* _Exercise objective_: Among the lines below, return each one that contains the word "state".

* _Dataset extract_:

===

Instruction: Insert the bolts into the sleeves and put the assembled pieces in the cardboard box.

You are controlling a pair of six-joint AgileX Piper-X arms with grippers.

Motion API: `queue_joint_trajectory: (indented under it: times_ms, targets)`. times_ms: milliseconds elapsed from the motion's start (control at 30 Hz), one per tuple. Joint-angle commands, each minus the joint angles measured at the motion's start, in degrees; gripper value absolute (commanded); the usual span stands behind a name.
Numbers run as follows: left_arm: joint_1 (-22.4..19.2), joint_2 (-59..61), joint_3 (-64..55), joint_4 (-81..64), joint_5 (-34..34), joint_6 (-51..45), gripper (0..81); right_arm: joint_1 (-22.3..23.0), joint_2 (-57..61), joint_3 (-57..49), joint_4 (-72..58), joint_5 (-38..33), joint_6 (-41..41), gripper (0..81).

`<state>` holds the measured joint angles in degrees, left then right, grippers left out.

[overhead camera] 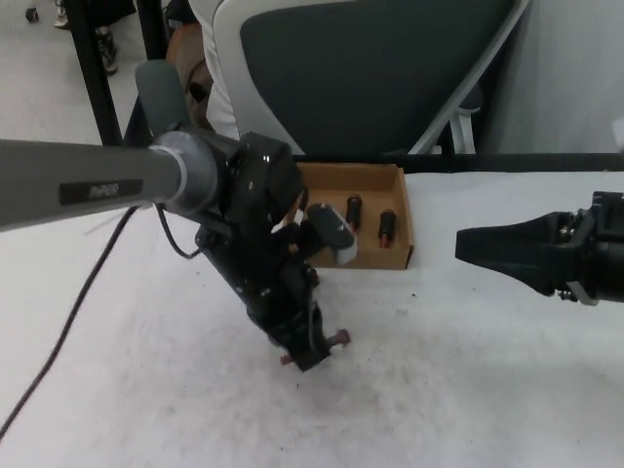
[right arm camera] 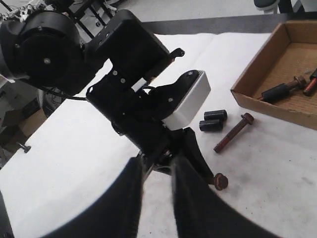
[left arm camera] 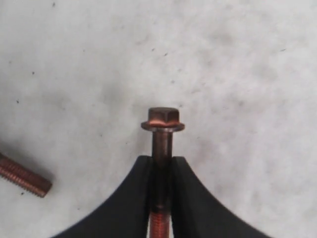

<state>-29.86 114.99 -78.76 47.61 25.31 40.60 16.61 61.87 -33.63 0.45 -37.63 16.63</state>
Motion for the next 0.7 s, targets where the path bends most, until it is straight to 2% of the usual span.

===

* _Written solution_:
`<state>` holds the measured joint angles in degrees, left then right, grippers left out.
<state>-29.86 114.99 -78.76 47.61 25.31 40.60 16.61 61.87 -33.63 0.45 -37.63 16.63</state>

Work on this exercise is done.